Alexander Viazmensky

Svet v labirintakh (Light in Labyrinths)
Literary sketches.

1990, 97 p., ISBN 0-916201-08-2; $3

Drawings by Yri Brusovani

The first book of artistic poignant prose by the prominent St. Petersburg artist. Excerpts published without M.I.P. permission in Leningrad periodical Literator, 1992, N4, February, p. 6 (the Organ of the Writers' Union)


WORLD LITERATURE TODAY, USA, Autumn 1991

Mikhail Kuzmin's "introductory words" to the collection Svet v Labirintakh seem most bizarre at first.

Kuzmin recounts a dream in which he visits the art-strewn sixth-floor apartment of Aleksandr Viazmensky in Leningrad. His dream persona does not rouse the also sleeping Viazmensky, but he leaves the latter an invitation to an open-air showing of Viazmensky's art which he has arranged without the writer-artists knowledge in a Karelian forest. On the top of a homegrown mushroom on Viazmensky's windowsill he notices a message, written with a felt-tip pen," "Time streams into the aroma of fall like the warmth of a table lamp." Later on in Kuzmin's dream he gets a telephone call from Viazmensky, who whispers to him the "grandiose news" that an album of his art, entitled "Times of the Year and Eternity, Is to be published "in the forest" by the publishing house "Bream for Three and a Half a Kilo. An art critic "in a red mushroom hat," Viazmensky says, has already pronounced the album "the most ecologically pure in the world."

As Kuzmin's dream fades, he finds a letter from Viazmensky enclosed in the pages of a book by Jorge Luis Borges. In the letter Viazmensky muses on the "close relationship" of poetry and logic. On this strange note the dream ends, and Kuzmin records it with the thought that he really "hadn't thought up a thing, hadn't even written a foreword to Aleksandr Viazmensky's book." Kuzmin' s assertion that he did not really write a foreword to the collection is at least partially belied by the contents and also by the accompanying illustrations by Yuri Brusovani.

Viazmensky's short prose musings are divided into three groups, just as Kuzmin's dream is divided into three scenes. The last group is entitled "Night Wanderings" and is composed entirely of recounted dreams. Brusovani's nine sketches strongly evoke dream images (or perhaps mushroom-induced hallucinations, taking our clue from Kuzmin's dream foreword), and they too fall into three groups of three, two of which are black-white negatives of each other.

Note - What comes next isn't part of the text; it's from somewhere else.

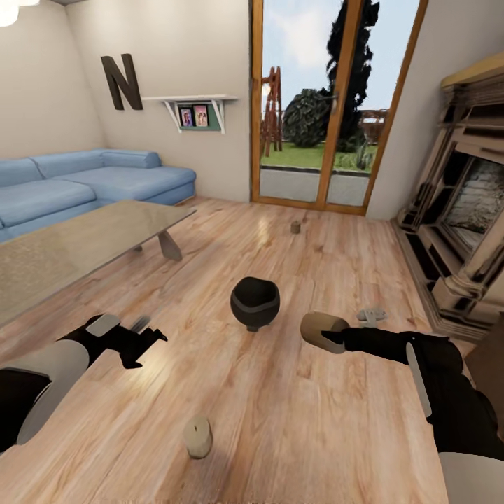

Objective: Place each of the two pumpkins and all three candles from the living room inside a cabinet in the living room (use any cabinet), then make sure every cabinet is closed, and position the cauldron so it is next to a table in the living room.

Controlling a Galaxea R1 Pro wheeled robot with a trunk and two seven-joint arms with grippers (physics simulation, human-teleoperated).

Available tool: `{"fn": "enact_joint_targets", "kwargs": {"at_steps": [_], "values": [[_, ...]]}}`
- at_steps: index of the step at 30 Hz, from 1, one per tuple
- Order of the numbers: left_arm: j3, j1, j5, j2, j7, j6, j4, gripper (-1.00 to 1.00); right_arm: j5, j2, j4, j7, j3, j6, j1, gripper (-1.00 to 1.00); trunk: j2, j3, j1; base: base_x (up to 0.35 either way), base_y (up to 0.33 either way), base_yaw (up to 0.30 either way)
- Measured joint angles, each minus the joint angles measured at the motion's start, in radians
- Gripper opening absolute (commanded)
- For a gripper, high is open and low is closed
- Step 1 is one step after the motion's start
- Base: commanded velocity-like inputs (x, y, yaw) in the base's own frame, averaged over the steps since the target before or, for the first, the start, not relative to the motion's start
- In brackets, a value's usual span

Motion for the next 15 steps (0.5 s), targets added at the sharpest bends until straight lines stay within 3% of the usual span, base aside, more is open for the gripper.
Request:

The first group of Viazmensky's musings centers on defining his identity, his place among others and amidst nature, which plays the strong role Kuzmin's dream indicated. The range here is wide. The author dwells a bit on his own "small stature," writing that "In growth I'm only a bit taller than the number 3." He defines "three eternities (again three) of space, time, and "scale," meaning that one world's molecules are another world's stars in a vast scheme of concentric universes indicating the necessary existence of that "fourth eternity &endash; God." "Nature is usually, he writes, an escape from all sorts of bothers, among which are women." From a "beloved woman," however, even nature is no escape.

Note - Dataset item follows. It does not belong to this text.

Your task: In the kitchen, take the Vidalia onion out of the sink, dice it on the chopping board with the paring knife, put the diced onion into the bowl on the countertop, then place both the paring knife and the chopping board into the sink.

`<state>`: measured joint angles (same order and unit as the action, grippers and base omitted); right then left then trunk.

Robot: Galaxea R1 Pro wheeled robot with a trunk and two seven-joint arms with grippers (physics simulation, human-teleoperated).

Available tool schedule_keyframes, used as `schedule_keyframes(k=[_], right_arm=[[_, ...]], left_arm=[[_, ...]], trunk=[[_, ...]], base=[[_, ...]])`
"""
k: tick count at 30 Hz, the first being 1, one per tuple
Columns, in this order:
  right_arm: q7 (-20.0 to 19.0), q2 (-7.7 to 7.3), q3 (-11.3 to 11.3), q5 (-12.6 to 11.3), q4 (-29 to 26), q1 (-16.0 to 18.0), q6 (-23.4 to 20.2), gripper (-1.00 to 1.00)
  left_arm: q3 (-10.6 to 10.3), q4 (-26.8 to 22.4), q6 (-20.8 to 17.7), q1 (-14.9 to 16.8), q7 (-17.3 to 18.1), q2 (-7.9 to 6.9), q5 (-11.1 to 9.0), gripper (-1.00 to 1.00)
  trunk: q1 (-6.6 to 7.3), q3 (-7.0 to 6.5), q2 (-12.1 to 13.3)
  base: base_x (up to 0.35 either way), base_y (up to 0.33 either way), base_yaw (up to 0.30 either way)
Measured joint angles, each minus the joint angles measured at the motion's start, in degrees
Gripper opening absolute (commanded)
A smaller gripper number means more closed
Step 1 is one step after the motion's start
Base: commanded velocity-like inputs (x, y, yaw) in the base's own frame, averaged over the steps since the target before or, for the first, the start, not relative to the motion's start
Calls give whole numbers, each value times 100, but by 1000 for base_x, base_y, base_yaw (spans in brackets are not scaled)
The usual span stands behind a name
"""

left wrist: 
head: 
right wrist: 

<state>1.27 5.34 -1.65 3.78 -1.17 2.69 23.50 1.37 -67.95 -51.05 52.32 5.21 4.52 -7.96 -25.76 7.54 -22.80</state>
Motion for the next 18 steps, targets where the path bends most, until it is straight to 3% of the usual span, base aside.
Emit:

The second set of musings is entitled "The Unseen before My Eyes." Here Viazmensky describes the "relief of mankind." There are human swamps...hills... and mountains," but in the topographical scheme of things the mountains most frequently spring up in proximity one to the other." The title work, "Light in the Labyrinths," is a questioning about the guiding force operating in the awesome neural complexity of the human brain. Of the final group's dreams the most striking is the one called "Shootings," in which Viazmensky takes on the identities of the executed victims of "the times of the revolution." As he is shot in one identity and dies, he blends into another identity, then another, and another, and all are executed at the orders of "one faceless individual." At last, in the identity of a "White Army general," he screams at the executioner, "Are you the people?" As the shots ring out, he awakens, thinking that he almost died for real. Indeed, "almost real" in the Borges mode is a phrase that well describes Viazmensky's fascinating collection of musings, its illustrations, and its metacommentary introduction.